Extending FileList with CrLf

Thu Jul 24 17:03:04 UTC 2003

I am obviously having a hard time explaining what I mean here, so
forgive me if I'm being too explicit in the following. But I prefer to
write one long email than 30 more short ones. Please let me know if some
point is not clear.

Ned Konz <ned at bike-nomad.com> wrote:
> On Thursday 24 July 2003 02:05 am, Daniel Vainsencher wrote:
> > Just to ask for some more information, does anyone know how low
> > level text reading C libraries handle line endings in a file that
> > do not agree with the platform convention/currently used
> > convention?
> You see garbage characters in the stream if they don't exactly match 
> the platform convention.
This is the behavior I think Squeak should have. C indeed has a text
abstraction, and as some of you have pointed out, this is indeed OS
dependent, but the abstraction doesn't mean that irregularities should
be hidden from higher levels. 

> > I am even less partial to CrLfFS extreme liberality during reading
> > that to its detection responsibilities.
> 
> Daniel, what's bothering you about the idea of a text file stream that 
> tries to be liberal when reading text files?
I think the very worthy "be liberal in input, strict in output" is a
useful rule of thumb at the interoperation level. That is, an
application should be liberal in input, to save the user from being the
only person on the block that can't read a file, and strict in output in
order for all other implementations of the format be able to read its
file.

This is very generally true - from applications to electric devices,
users want interoperation to be seemless, and therefore the device as a
whole should BLIISIO. However, streams are too low a level to implement
this. 

What is a useful property in a product for the end user can be a bug in
a component. A text abstraction should hide a very specific thing - in
this case what bytes are being used to represent line endings, or more
generally, the text encoding. Within that abstraction, it should allow
the application writer maximal freedom in doing whatever they want. For
example, the application writer might want to edit text file that uses a
mixed convention by design, where the non-OS-convention compliant line
endings are meaningful (because they are later processed by a
line-ending sensitive program, for example).

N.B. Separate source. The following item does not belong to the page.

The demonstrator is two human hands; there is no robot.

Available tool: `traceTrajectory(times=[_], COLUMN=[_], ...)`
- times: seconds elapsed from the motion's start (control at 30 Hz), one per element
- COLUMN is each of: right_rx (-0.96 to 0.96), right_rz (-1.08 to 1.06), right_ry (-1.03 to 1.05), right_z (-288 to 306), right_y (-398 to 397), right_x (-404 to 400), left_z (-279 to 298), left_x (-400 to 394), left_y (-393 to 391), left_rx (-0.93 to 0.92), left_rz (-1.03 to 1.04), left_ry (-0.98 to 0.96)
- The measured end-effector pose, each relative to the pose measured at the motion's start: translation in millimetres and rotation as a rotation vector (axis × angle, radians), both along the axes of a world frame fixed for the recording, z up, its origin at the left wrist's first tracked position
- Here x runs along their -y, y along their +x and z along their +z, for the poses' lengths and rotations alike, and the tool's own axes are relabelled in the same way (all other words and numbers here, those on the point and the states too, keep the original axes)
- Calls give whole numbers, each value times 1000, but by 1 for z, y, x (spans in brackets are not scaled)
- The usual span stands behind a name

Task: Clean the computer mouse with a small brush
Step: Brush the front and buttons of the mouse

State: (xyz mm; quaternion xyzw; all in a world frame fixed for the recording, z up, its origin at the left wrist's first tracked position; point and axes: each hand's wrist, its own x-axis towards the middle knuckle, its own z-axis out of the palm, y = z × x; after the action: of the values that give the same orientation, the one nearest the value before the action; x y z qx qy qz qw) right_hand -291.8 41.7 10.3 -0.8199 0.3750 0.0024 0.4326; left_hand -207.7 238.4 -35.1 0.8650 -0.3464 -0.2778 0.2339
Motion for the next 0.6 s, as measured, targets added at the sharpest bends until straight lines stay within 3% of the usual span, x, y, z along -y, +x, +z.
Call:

I know that the application programmer would always have the option of
deciding to be picky, by using binary for example. But my point is that
the programmer expects a certain level of smartness from a format
abstraction (such as the text encoding abstraction), and no more. If the
text abstraction uses the OS encoding then I will naturally rely on
everything being treated as being in the OS encoding, *and nothing
else*. 

IMO, the policies of when to detect/decide/convert different formats are
a higher level concern that mechanisms that implement formats should be
unaware of. People mention (from a users perspective, as far as I can
tell) that they want their Squeak tools to work in "friendly" way with
strangely delimited text files. I have no quarrel with this. 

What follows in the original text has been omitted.